Samsung M800 (Instinct)
- Manufacturer: Samsung Electronics
- Availability by region: June 20, 2008
- Successor: Samsung Instinct s30
- Form factor: Slate
- Dimensions: 11.61×5.51×1.24 cm (4.57×2.17×0.49 in)
- Weight: 4.4 oz (127.4 g)
- Removable storage: 2 GB MicroSD (included)
- Battery: Lithium-ion polymer battery with 2nd battery included
- Rear camera: 2.0 megapixel
- Display: 240 x 432 px, 3.1" LCD
- Connectivity: Dock connector, Headphone jack, Bluetooth 2.0+EDR
- Data inputs: Haptic touchscreen

= Samsung M800 Instinct =

Smartphone by Samsung

The Samsung Instinct (SPH-M800) was an Internet-enabled smartphone designed and marketed by Samsung Mobile. It uses a Haptic touchscreen interface, and three touchscreen buttons (pictured at right, from left to right - [back], [home], [phone]). The Instinct, in addition to being a mobile phone, also functions as a camera phone, portable media player, text messenger, and a complete web browser and e-mail client. The email client allows for access to only the main inbox of any associated account – not to any subfolder. The folders for "drafts", "sent", "deleted", and "outbox" represent only messages originating from the phone.
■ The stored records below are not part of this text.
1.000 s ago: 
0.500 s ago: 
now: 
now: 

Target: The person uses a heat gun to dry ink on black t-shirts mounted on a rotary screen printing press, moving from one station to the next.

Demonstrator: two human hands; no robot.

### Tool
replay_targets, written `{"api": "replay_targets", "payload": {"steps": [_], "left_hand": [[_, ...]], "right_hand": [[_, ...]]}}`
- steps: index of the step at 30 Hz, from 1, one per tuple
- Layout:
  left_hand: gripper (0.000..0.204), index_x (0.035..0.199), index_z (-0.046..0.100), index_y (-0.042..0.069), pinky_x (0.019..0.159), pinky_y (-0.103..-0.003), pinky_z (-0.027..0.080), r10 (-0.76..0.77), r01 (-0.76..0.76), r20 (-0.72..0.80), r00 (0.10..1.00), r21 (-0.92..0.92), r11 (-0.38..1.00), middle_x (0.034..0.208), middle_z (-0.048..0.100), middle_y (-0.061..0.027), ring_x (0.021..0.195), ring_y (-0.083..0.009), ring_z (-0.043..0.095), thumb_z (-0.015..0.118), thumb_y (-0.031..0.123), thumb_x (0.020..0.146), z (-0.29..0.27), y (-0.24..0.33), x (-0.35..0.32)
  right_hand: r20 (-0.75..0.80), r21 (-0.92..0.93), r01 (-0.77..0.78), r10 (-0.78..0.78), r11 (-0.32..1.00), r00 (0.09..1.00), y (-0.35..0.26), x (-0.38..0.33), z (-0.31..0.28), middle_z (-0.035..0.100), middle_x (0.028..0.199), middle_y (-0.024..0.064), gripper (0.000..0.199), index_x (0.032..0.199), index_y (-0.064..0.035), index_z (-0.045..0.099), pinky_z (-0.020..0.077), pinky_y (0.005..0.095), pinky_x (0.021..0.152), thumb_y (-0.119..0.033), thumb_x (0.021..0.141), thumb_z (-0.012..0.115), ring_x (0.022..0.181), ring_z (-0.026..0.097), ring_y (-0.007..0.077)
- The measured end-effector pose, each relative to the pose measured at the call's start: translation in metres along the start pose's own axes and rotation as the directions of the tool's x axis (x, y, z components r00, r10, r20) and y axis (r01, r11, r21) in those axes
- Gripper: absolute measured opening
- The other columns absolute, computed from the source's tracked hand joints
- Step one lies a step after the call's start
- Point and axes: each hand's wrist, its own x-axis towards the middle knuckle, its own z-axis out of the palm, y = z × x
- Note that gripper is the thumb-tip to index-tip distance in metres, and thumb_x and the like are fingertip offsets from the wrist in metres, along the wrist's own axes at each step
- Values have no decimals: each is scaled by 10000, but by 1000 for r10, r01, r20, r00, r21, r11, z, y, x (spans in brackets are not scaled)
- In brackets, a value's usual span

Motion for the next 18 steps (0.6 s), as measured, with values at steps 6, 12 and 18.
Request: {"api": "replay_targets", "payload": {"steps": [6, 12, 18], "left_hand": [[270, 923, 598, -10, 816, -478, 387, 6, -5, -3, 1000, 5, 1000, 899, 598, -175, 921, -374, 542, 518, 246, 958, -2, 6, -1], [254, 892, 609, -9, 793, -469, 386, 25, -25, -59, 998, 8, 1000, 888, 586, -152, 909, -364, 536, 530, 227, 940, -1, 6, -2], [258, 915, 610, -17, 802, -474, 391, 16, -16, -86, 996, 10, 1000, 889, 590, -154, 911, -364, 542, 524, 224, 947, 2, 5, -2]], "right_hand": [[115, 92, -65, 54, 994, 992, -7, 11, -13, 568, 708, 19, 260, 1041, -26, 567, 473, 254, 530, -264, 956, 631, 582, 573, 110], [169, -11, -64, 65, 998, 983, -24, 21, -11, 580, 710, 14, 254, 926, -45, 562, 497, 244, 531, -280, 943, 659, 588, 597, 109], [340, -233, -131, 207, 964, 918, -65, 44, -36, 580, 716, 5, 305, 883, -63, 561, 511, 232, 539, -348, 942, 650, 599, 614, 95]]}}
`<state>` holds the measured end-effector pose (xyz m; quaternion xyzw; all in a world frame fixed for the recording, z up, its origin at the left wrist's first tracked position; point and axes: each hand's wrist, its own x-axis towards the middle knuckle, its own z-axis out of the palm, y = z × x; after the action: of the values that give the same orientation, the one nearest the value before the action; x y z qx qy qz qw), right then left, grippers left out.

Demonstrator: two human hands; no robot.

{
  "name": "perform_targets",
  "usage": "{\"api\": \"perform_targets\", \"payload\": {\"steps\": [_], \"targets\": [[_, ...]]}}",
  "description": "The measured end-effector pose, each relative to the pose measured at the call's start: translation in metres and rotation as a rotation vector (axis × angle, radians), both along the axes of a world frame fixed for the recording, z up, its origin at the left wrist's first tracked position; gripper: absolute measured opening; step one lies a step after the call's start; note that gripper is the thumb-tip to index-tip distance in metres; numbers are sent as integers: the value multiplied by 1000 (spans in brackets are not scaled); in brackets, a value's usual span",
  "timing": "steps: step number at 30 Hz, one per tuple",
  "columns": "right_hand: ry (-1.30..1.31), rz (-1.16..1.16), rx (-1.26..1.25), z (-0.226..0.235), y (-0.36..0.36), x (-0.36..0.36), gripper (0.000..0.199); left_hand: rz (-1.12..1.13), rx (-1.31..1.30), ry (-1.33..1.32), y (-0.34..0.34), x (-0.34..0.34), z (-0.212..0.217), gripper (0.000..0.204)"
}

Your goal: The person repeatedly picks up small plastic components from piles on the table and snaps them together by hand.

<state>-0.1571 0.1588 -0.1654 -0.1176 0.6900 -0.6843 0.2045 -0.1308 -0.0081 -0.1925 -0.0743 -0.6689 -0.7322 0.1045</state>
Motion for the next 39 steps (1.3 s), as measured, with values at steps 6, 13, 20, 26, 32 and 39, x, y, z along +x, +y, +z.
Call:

The MP3 player allows users to listen to music while they exchange text messages. It pauses music when the user answers a call. The Instinct supports uploading music into the music library. The phone does not come with MP3 ringtones.

The Instinct was initially available only in the United States through Sprint. It was announced in early July 2008 that the Instinct would be available in Canada from Bell Mobility, starting on August 8, 2008 and from Telus Mobility on August 19, 2008. It became the second fastest selling phone in Sprint's history (the first being the Palm Pre).

==Specifications==

The specifications as listed on the Samsung Instinct website are:

- Screen size: 7.87 cm (3.1 in)
- Screen resolution: 432×240 pixels
- Input method: Haptic touch-screen interface
- Storage: 2GB MicroSD Card (Also supports higher-quality MicroSDHC cards) (Officially upgradeable to an 8GB card, but according to the posters at www.instinct-samsung.com , any software restrictions preventing the Instinct from reading cards of greater capacity could be fixed by a simple firmware update, distributed by the cellular service provider, i.e. Sprint [in the U.S.], or Bell or Telus [in Canada]), at this time however no update has been released.
- Network: CDMA EV-DO Rev A (800 MHz/1900 MHz) (Comparable to better-known 3G)
- 1,000mAh Li-ion battery, capable of 5.75 hours of continuous talk time; third-party extended batteries (up to capacities of 1880 mAh) are available.
- Size: 11.61×5.51×1.24 cm (4.57"×2.17"×0.48" in)
- Weight: 124.74 g (4.4 oz)
- Applications
  - Video recording and streaming (MPEG-4 AVC) (Note: streaming and/or playback may be limited/disabled in Canadian versions.)
  - Personal organizer
  - 2 megapixel camera (max resolution 1600 x 1200 pixels)
  - Web browser (WAP 2.0, XHTML, HTML, WML, WMLS). The Instinct has the ability to run the popular mobile browser Opera Mini (version 4.2 is currently the most cooperative), while performing very well compared to the default web browser.
  - Swappable 2nd battery with separate charging case included in US package.
  - Sprint Navigation available in US package, depending on cellular plan.
  - Demos for Bejeweled, Brain Challenge, EA Sudoku, Midnight Bowling, Million Dollar Poker, NASCAR Sprint Cup Series, Pac-Man Plus, and Scene It? Movies.

==Sprint advertising against Apple iPhone==
When Samsung first introduced the Instinct, its marketing campaign imitated some methods that were employed by Apple. One of these was using side-by-side comparisons in a teaser website for Instinct, presenting a breakdown of all features that were superior to, insufficient, or wholly missing in what was then the first-generation iPhone (as listed byTG Daily) —
- Loading a web page much faster;
- Exact geographical positioning with built-in GPS;
- Downloading songs wirelessly through the mobile network of the carrier;
- Possibility to watch live television;
- Recording and sending video.

Samsung also had a fictional film trailer produced, featuring the device in a clip fashioned after Hollywood blockbusters.

The ad campaign utilized negative language with the words "kill" and "defeat" toward the iPhone. The campaign was criticized by TG Daily as "bad marketing," specifically for negative language and pitting the Instinct directly against the iPhone, thereby offering Apple's product additional exposure.

At the time, the iPhone 3G was known to be less than two weeks away from being introduced, with the launch date for Instinct set to 20 June 2008, the day the new iPhone was speculated to be released. The iPhone 3G was subsequently released the following month, on 11 July 2008.